Entre elipses, sarcasmos, ofensas cúmplices e crença absoluta do continuar (depois de tantas decepções), ele (o “coelho do avesso”) e seus amigos, unidos e zombeteiros-brincalhões, embarcam em uma estranha e surreal experiência. De um apagão de doze segundos, encontram estranhezas. Jack, principalmente. Que ganha a possibilidade de se tornar outro para vivenciar o sucesso e provar que não é um fracassado (ainda que “esta vida não seja dele”). Sim, cruel e sádico. Sim, Rolling Stones e Coldplay não desapareceram. Tampouco o músico Ed Sheeran (“Antonio Salieri“, que empresta seu nome a um papel ficcional, que entra em “competição batalha épica” com os “Beatles” (“Mozart”).
Uma intervenção celeste ou um transe coletivo de esquecimento? Beatles agora são meros insetos. E Jack agora precisa lembrar das músicas (principalmente de “Eleanor Rigby” – começa a mapear os lugares das canções) e aceitar o “cálice envenenado da fama” e a “imagem para a fala de imagem”. Assim, quanto mais o filme é desenvolvido, mais engraçado e divertido fica, como esta dimensão criticando as músicas de John, Paul, Ringo e George. Ao cantar as músicas dos quatro ingleses, torna-se “Shakespeare da música pop”.
“Yesterday” é também uma crítica ao mundo moderno. Pseudo politicamente correto. Que precisa ser totalmente inclusivo e excessivamente policiado. “White Album” dos Beatles no mundo atual “significa diversidade”. Nós somos estimulados a questionar: como seria o mundo dos Beatles neste carnaval midiático dos dias de hoje? “Hey Jude” vira “Hey Dude”. Quanto mais o filme é estendido, mais o roteiro necessita de saídas: viajantes do tempo e a redenção de não mais ser “a sombra dos outros” e viver uma “mentira”. E assim, “All You Need is Love” eleva-se. A metáfora auto-ajuda enaltece o amor que simplifica e que nos mostra que talvez uma vida feliz seja apenas estar ao lado de quem amamos. “Yesterday” faz pensar e resgatar o estilo minimalista de ser, seguido por Steve Jobs, que idolatrava The Beatles. Um filme que conduz com leveza a complexidade presente em cada um de nós.

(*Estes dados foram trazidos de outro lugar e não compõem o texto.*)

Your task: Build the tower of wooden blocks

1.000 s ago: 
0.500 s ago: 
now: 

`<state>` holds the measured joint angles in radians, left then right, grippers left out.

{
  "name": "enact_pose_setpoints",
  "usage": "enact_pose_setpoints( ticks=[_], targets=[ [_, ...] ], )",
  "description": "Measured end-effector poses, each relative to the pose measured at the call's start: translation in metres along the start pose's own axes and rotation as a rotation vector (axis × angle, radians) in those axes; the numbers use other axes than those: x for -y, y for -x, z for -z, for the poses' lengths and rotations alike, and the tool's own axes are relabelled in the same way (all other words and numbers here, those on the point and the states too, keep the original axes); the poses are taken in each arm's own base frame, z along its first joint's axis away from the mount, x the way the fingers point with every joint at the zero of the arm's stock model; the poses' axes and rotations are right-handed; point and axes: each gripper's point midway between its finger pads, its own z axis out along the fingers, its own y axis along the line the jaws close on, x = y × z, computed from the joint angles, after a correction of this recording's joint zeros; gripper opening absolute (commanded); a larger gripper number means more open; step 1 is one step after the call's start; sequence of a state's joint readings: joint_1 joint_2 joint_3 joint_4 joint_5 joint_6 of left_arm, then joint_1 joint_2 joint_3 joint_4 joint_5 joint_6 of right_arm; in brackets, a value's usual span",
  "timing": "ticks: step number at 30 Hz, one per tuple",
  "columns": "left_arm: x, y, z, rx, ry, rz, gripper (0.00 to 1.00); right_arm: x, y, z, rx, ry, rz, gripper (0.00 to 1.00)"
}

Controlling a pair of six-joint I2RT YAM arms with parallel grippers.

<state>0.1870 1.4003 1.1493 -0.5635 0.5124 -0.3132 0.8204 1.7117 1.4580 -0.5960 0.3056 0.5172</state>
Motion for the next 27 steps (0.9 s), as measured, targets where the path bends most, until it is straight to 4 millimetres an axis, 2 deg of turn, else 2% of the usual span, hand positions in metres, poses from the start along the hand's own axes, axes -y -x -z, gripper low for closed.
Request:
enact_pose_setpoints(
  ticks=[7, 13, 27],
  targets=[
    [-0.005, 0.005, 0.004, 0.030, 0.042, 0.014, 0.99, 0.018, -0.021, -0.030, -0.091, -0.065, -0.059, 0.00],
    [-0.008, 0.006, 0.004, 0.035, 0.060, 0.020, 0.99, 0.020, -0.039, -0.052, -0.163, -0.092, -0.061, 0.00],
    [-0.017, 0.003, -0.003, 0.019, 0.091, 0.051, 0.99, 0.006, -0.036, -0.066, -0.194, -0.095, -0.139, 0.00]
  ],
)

O ator Himesh Patel conta que Danny (“Himesh não era o candidato óbvio. Ele não tinha muito histórico musical em filmes, se é que tinha algum. Mas quando ele começou a tocar as músicas, pensei: é isso, precisa ser ele”) e Richard “queriam que eu fizesse um monólogo de uma peça e tocasse uma música do Coldplay no violão” (referência que está no filme “Yesterday não é um “Fix You” do Coldplay, mas…”). “É estranho pensar em um Beatle me vendo cantar suas músicas”, finaliza.